Member firms must address the Rule 2267 annual notification requirement in their written supervisory procedures required by FINRA Rule 3110 — establishing systematic processes for ensuring that every customer receives the required BrokerCheck notification at least once per calendar year and documenting compliance with the annual notification schedule.
The supervisory process for Rule 2267 compliance is typically integrated with the annual customer communication cycle — using account statement mailings, annual disclosure packages, or other systematic annual customer contacts as the vehicle for delivering the BrokerCheck notification. Compliance departments must track the annual notification schedule, ensure that the notification reaches every customer account, and maintain documentation confirming that the required notifications were delivered within the calendar year.
FINRA Rule 2267 is tested on the Series 7 and Series 65 examinations in the context of investor education and protection, BrokerCheck, and the annual written notification obligations applicable to member firms.
The key points to retain are these.
FINRA Rule 2267 — Investor Education and Protection — requires every member firm to provide each customer in writing at least once every calendar year with the FINRA BrokerCheck hotline number, the FINRA website address, and a statement notifying the customer of the availability of an investor brochure describing BrokerCheck.
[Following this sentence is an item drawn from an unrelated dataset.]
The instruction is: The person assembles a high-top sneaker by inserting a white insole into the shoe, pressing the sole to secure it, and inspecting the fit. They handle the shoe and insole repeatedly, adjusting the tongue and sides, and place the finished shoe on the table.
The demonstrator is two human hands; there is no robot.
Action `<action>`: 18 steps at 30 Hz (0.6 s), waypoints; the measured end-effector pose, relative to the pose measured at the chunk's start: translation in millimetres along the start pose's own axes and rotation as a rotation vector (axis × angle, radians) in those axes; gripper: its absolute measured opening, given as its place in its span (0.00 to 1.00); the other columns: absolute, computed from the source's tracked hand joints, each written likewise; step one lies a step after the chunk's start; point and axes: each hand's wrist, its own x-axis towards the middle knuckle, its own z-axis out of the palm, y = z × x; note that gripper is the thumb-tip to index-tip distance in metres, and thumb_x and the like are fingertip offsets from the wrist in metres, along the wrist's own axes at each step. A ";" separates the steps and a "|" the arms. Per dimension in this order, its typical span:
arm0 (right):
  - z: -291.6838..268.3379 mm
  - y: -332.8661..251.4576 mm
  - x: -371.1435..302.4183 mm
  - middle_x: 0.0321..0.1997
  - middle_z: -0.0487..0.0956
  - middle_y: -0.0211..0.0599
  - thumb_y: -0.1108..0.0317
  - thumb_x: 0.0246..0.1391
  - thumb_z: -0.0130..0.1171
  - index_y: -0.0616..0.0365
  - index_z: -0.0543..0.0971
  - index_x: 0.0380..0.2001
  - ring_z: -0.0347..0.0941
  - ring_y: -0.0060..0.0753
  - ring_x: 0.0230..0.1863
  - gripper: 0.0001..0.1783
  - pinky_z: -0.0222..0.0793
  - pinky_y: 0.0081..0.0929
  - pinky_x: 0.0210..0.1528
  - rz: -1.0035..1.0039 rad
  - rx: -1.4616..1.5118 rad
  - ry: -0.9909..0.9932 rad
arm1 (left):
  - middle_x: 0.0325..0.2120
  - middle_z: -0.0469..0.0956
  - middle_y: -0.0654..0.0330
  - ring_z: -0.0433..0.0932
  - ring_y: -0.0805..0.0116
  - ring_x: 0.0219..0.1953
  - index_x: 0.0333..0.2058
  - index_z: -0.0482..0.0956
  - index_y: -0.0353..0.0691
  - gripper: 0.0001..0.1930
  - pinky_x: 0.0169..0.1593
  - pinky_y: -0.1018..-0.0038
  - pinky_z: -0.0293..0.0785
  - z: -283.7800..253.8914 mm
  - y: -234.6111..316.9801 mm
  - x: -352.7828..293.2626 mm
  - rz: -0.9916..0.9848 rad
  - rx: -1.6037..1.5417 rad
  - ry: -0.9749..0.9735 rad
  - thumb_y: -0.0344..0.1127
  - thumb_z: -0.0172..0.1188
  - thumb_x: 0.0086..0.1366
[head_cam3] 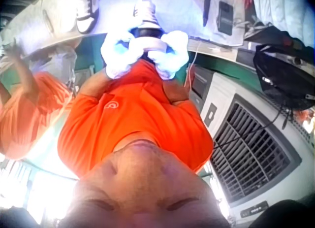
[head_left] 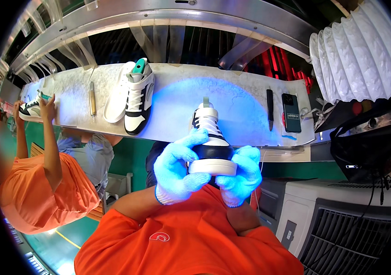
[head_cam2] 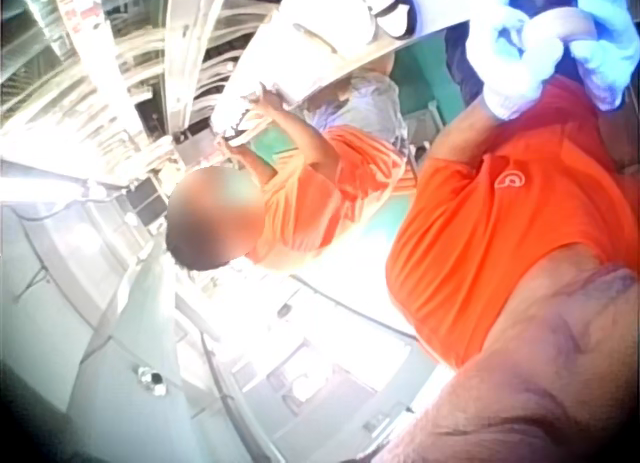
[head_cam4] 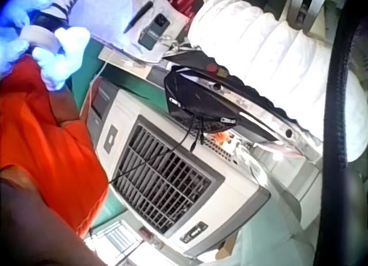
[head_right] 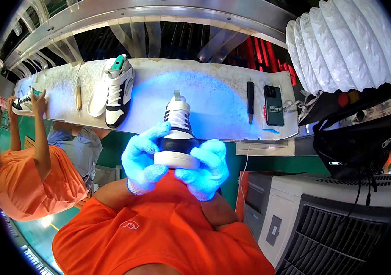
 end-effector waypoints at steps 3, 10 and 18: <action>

The annual written notification may be included within other routine customer communications — such as account statements required by FINRA Rule 2231 — rather than requiring a separate standalone document.
BrokerCheck — accessible at brokercheck.finra.org — is FINRA's free online tool enabling any member of the public to research the professional background, registration history, examination record, and disciplinary history of any registered representative or broker-dealer in the United States. The information in BrokerCheck is populated by Form U4 and Form U5 filings made through the Central Registration Depository under FINRA Rule 1010 — making Rules 1010 and 2267 complementary components of the same investor protection framework. Member firms must also include readily apparent references and hyperlinks to BrokerCheck on their websites serving retail investors — ensuring that digitally-engaged customers have immediate access to BrokerCheck from the online platforms where they conduct their account activities. A limited exemption from the annual written notification is available for introducing firms whose carrying firms take responsibility for providing the BrokerCheck notification to shared customers.